Error messages do not need a separate universe

Frontend code often wants errors as a map. Fair enough.

That does not mean the application needs a whole error formatting layer before it has earned one.

Ecto gives you traverse_errors/2:

elixir
def translate_errors(changeset) do
  traverse_errors(changeset, fn {message, opts} ->
    Enum.reduce(opts, message, fn {key, value}, acc ->
      String.replace(acc, "%{#{key}}", to_string(value))
    end)
  end)
end

Given a changeset with a missing email and a short password, you get a boring map back:

elixir
%{
  email: ["can't be blank"],
  password: ["should be at least 12 character(s)"]
}

That is not the final answer for every product. You may need translations, error codes, nested structures, or field-specific copy later.

But start here.

The plain map is enough for most forms, tests, and JSON responses. More importantly, it keeps the validation language close to Ecto instead of inventing another error system beside it on day one.

Keep the boring parts boring

The changesets I like working with have a few things in common:

The cast list is explicit. You can see what outside data is allowed to change.

The function name describes the operation. registration_changeset/2 tells you more than changeset/3 with a bag of options.

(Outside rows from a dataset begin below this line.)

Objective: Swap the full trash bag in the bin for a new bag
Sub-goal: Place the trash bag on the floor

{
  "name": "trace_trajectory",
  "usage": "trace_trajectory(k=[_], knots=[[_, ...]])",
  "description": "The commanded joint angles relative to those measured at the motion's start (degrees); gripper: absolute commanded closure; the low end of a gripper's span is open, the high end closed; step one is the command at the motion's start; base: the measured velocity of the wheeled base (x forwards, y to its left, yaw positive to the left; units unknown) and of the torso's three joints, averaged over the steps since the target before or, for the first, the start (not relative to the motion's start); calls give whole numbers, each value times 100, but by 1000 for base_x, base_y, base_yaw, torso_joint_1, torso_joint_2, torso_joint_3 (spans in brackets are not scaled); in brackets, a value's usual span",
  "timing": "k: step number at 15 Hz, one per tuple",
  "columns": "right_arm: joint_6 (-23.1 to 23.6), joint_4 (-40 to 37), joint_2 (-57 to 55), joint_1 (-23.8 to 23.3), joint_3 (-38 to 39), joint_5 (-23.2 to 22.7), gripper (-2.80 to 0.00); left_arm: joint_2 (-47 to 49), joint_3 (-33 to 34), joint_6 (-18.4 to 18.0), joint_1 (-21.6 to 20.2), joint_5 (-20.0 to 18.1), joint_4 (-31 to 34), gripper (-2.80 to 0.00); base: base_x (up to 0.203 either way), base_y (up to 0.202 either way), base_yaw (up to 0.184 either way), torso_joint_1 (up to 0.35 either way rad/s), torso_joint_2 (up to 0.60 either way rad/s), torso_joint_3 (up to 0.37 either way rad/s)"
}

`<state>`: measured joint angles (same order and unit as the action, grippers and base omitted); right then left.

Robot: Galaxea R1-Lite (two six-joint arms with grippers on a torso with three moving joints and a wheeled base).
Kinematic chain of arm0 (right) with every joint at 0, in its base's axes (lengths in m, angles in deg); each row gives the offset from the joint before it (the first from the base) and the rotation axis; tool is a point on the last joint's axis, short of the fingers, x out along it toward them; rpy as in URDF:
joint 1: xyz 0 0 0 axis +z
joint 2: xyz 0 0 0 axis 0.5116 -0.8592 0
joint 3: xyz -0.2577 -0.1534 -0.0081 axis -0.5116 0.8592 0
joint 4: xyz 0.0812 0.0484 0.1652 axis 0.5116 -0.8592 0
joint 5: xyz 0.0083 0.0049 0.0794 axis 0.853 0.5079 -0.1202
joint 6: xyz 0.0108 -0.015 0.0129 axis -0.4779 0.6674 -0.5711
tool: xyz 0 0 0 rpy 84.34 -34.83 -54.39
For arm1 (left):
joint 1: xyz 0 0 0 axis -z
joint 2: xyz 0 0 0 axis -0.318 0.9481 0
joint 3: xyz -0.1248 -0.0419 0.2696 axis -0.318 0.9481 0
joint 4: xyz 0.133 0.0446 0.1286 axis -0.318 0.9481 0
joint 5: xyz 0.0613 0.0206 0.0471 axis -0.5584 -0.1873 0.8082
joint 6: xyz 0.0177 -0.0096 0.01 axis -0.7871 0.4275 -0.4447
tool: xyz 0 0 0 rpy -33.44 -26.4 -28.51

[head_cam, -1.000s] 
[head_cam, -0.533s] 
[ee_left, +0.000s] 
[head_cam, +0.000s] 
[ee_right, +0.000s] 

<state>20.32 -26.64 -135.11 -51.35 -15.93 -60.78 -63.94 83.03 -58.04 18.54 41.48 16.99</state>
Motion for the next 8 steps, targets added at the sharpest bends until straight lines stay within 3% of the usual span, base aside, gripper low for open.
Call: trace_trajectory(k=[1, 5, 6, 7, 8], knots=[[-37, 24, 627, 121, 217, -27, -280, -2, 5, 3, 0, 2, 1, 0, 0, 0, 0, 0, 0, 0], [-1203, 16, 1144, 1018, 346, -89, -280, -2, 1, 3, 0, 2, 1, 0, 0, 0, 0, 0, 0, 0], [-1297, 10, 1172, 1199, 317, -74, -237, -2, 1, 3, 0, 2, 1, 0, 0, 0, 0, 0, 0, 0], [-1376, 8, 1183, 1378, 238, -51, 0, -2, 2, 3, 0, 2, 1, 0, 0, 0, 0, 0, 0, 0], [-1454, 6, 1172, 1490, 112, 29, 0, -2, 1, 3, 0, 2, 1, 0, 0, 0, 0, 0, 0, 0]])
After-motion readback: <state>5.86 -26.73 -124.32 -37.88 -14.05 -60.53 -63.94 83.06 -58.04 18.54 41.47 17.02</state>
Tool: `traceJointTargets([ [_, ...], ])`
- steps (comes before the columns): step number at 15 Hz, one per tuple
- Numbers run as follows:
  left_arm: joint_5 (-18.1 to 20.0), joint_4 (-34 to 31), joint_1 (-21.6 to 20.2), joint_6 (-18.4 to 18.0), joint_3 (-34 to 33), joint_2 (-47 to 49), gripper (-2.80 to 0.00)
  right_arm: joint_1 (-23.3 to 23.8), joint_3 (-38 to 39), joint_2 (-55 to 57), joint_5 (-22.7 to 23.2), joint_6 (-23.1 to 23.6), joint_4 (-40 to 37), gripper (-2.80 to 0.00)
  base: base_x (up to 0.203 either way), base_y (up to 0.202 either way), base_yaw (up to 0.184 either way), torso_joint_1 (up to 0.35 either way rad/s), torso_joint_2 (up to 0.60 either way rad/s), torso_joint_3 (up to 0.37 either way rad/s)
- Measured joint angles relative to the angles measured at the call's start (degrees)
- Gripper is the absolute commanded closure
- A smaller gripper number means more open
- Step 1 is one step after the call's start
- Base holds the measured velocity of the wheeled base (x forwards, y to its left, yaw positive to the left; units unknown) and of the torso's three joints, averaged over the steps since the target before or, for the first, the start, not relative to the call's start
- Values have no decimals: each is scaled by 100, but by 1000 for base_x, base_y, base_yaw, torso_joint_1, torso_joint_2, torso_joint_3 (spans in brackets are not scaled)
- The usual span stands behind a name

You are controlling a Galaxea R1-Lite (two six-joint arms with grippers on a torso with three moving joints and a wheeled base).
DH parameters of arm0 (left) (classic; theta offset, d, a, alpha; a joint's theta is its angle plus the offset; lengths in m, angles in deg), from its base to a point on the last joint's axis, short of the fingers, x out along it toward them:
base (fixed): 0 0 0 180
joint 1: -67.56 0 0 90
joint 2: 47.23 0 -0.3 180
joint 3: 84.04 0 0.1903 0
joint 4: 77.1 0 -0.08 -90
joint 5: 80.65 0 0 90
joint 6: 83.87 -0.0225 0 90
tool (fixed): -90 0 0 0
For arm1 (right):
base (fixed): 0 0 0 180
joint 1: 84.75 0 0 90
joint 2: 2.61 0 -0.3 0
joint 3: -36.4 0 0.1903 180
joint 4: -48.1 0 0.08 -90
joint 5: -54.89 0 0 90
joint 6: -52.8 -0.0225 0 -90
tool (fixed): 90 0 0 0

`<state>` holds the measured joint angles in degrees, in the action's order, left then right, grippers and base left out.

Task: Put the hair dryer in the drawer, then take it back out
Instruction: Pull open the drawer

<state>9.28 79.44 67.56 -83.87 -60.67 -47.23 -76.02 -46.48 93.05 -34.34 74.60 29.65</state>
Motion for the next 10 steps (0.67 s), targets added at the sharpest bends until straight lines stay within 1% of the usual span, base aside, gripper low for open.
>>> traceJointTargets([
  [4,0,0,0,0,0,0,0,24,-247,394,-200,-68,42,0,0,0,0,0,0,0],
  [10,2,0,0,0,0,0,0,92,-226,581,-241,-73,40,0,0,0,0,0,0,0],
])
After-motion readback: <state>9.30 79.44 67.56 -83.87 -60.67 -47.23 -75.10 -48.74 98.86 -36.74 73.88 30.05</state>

Application-owned values are added after casting. User input and system decisions do not get mixed together.

Database constraints stay in the database. The changeset names them so errors come back in the right shape.

Errors are formatted late. Keep the changeset useful for as long as possible before turning it into whatever the controller or API needs.

None of this is advanced. That is the point.

When a changeset is boring, you can change the form without spelunking through a private abstraction. You can add a field and see where it belongs. You can test one operation without setting up the entire product in miniature.

And when the rules really do get complicated, the boring version gives you a better place to start. You will know which part became painful because there was not already a framework-shaped blanket over the whole thing.

So yes, extract when the duplication becomes real. Add helpers when they remove noise. Build a richer error layer when the product asks for it.

But let the changeset be boring first.